Another Engineering Manager said:

I found your article (as usual!) very thoughtful and interesting. At [another company name] we are using &frankly: it has all the flaws of Officevibe minus the sensible UI / data representation & browsing.

Personally I ended up not using it for my team and having a standard set of questions that I go through verbally during every single 1:1. It takes about 30–60 seconds to go through them (we use a numeric score system) and if a score stands out particularly (or the engineer wants to articulate more) we follow-up with a discussion.

I like to think that in my team we managed to build enough rapport to displace the need for anonymity . As a manager you anyhow want to work 100% with the the person who has an unattended need, not 8% with all your team members, of which only one has that need.
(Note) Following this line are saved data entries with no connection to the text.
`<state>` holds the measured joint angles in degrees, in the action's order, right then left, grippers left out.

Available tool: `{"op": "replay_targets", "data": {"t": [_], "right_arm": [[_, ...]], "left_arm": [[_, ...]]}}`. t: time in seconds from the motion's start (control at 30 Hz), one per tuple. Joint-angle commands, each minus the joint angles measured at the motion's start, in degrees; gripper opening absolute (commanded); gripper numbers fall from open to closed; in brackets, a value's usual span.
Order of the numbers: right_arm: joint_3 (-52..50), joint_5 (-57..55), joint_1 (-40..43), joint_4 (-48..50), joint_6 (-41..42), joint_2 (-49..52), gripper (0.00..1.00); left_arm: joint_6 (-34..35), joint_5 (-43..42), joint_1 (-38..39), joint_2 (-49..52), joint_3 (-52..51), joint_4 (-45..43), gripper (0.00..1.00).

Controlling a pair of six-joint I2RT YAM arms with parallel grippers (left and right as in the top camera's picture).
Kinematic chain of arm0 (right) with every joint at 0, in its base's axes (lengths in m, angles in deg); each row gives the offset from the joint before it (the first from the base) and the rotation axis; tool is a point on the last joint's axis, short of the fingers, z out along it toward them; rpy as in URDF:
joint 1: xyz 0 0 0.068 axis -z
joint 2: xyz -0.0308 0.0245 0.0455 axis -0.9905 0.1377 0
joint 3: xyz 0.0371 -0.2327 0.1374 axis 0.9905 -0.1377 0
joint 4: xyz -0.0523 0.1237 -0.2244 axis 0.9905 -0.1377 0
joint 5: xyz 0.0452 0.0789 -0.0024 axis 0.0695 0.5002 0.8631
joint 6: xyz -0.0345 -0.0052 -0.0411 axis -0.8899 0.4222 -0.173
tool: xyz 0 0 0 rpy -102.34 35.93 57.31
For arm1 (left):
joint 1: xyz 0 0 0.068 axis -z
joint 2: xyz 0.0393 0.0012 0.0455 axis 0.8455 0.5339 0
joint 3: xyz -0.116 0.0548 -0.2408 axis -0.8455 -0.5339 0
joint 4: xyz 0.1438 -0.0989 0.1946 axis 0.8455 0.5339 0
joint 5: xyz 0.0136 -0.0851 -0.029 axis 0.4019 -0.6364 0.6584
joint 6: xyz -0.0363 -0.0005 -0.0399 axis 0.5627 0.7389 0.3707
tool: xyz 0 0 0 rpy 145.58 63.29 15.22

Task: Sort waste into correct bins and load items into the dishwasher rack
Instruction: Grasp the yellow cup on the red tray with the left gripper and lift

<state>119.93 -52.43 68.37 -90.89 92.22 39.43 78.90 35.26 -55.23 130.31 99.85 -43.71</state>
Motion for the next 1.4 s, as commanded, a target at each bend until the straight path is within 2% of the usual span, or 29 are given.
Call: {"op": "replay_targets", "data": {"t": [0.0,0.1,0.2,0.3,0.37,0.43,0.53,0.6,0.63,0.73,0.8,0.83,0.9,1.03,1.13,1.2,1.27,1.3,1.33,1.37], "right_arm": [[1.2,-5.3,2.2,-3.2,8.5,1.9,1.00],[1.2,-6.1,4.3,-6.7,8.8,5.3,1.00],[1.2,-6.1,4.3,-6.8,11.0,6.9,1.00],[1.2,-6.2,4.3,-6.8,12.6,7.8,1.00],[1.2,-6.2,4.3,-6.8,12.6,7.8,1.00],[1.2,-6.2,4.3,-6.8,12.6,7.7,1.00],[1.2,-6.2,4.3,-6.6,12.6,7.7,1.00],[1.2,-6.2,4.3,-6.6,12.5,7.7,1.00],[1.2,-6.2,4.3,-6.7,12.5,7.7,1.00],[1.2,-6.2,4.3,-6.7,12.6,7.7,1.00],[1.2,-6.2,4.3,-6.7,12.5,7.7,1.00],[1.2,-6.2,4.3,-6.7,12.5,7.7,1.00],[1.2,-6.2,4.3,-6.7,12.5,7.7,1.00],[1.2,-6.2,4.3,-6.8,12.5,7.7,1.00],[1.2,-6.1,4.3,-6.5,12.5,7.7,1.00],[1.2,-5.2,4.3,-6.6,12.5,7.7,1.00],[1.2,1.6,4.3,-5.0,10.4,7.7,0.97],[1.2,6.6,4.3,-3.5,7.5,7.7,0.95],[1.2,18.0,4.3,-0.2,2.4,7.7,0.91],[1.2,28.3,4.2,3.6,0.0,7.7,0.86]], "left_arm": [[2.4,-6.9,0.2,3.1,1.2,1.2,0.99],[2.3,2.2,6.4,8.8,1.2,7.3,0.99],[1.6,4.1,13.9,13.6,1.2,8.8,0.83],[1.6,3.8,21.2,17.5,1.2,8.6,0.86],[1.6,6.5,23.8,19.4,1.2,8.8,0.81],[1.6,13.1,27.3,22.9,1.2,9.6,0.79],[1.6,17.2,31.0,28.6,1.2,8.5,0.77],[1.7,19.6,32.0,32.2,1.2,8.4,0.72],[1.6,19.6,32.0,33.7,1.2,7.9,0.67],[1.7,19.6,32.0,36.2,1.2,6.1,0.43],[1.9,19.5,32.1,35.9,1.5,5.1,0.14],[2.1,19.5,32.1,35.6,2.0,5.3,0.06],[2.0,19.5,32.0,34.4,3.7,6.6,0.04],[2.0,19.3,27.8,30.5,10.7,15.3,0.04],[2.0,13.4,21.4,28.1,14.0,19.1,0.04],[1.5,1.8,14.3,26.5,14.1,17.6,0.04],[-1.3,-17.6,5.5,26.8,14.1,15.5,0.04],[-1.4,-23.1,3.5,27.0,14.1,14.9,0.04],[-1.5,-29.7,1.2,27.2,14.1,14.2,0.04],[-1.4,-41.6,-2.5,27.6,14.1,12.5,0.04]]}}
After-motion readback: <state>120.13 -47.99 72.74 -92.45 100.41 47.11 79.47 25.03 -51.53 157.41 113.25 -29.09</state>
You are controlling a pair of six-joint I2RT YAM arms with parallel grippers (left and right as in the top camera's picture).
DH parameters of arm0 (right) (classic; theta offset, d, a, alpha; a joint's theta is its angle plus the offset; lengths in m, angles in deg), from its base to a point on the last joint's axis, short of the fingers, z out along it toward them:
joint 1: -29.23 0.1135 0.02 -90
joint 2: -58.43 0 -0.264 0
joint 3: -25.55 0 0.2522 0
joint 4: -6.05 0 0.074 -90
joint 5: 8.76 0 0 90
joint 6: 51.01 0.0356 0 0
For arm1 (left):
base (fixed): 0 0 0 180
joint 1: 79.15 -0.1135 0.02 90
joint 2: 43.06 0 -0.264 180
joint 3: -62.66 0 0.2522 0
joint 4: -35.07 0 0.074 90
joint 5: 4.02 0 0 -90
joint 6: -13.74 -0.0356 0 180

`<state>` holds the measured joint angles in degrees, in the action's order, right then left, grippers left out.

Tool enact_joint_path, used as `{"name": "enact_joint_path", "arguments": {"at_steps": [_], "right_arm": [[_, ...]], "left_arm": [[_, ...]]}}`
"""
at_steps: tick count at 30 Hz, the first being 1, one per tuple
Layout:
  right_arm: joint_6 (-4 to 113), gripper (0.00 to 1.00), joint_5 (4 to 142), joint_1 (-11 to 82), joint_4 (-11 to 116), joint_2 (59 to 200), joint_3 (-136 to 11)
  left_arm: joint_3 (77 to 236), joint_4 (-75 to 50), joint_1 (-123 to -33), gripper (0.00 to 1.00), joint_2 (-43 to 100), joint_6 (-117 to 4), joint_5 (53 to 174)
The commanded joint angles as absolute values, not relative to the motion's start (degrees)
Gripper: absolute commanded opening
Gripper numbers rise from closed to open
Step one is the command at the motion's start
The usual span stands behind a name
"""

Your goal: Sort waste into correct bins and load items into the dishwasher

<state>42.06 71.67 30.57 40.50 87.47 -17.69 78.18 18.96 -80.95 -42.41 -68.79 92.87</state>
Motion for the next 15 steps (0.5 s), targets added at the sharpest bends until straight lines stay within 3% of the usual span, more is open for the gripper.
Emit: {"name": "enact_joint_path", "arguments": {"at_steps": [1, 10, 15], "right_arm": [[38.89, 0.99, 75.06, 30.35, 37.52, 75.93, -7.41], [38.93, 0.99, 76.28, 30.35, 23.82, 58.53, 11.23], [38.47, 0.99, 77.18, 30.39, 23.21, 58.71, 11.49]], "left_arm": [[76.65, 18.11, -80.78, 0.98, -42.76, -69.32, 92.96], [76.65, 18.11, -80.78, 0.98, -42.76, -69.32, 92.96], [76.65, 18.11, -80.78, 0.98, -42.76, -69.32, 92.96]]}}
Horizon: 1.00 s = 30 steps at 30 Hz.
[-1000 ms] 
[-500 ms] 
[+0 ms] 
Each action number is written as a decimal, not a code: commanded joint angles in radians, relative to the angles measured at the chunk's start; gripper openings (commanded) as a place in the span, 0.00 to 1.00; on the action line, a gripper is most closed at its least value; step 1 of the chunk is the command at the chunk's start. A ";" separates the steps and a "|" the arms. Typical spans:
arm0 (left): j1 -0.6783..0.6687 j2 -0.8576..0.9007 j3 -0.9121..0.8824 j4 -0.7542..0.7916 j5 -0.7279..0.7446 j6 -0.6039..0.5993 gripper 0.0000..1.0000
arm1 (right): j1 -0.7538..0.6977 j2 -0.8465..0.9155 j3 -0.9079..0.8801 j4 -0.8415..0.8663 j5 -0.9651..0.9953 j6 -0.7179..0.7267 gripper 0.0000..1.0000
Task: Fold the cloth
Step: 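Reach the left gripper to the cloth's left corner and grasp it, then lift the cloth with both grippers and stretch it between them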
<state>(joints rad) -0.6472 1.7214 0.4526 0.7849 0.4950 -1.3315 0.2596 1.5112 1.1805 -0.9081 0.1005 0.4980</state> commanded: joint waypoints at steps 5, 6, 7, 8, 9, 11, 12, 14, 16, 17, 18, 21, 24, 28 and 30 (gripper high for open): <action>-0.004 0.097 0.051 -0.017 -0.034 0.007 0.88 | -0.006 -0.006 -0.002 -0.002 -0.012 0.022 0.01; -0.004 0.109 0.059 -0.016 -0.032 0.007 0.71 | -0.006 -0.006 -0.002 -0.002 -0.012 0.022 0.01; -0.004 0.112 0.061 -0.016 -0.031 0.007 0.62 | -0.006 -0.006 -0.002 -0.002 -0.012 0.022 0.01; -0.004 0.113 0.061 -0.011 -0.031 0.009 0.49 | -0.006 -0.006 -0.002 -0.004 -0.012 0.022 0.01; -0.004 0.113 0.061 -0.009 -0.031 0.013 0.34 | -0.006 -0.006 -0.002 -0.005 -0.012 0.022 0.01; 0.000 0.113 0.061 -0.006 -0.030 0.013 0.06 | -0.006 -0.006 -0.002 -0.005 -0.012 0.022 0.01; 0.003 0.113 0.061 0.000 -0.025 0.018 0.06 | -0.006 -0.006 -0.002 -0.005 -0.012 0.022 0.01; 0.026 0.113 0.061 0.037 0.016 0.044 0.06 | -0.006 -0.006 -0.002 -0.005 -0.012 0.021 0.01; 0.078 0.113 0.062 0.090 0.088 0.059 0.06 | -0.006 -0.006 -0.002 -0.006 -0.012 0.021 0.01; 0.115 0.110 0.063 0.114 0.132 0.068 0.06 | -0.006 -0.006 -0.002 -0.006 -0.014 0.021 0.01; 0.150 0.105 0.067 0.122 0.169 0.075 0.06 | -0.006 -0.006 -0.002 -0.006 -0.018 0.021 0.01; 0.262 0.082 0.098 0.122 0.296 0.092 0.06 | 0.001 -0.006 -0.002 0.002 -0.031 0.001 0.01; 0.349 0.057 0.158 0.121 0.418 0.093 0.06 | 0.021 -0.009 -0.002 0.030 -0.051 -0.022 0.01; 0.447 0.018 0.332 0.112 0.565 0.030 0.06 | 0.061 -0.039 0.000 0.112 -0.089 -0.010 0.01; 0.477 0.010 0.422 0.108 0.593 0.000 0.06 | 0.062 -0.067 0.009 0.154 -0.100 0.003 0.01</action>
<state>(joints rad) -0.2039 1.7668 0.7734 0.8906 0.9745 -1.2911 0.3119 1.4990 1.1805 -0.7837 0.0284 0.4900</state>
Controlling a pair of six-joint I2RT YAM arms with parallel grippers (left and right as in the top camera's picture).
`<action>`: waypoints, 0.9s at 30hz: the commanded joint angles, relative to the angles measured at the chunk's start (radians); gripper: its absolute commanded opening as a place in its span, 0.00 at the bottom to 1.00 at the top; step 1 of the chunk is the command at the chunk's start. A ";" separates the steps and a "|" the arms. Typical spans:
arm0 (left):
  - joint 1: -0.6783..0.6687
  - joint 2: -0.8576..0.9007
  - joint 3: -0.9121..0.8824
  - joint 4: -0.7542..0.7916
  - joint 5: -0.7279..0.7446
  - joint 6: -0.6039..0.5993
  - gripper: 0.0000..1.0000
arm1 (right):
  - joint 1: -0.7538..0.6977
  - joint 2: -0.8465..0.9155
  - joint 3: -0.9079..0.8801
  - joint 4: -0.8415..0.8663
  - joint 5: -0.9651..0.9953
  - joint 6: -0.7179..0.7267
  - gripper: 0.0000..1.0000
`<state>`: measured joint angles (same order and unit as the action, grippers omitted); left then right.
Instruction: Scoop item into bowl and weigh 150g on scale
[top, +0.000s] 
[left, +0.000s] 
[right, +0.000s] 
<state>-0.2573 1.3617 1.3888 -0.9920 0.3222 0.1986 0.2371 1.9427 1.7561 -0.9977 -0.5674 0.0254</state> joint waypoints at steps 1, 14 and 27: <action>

One thing that I particularly like about this way of doing things is that — for as much as I like to plot graphs over time and average the values in the team — the entire exercise feels highly unscientific, and more of a conversation starter or a very rough representation of reality. In other words: it’s not data that pretends to be actionable, it’s data that requires investigation and conversation to be even only understood.

That said, the problem with Officevibe and other tools is really how people use the them, rather than the tool themselves. Officevibe and others may suck to inform a manager actions towards any of their team members, but I hold that there is a lot of value for [company name] to be able to get — with minimal effort and in under one week — a general sense of stuff that works and stuff that doesn’t.

Tip: if you live in the EU, you can ask your employer and Officevibe for data erasure after you quit your job.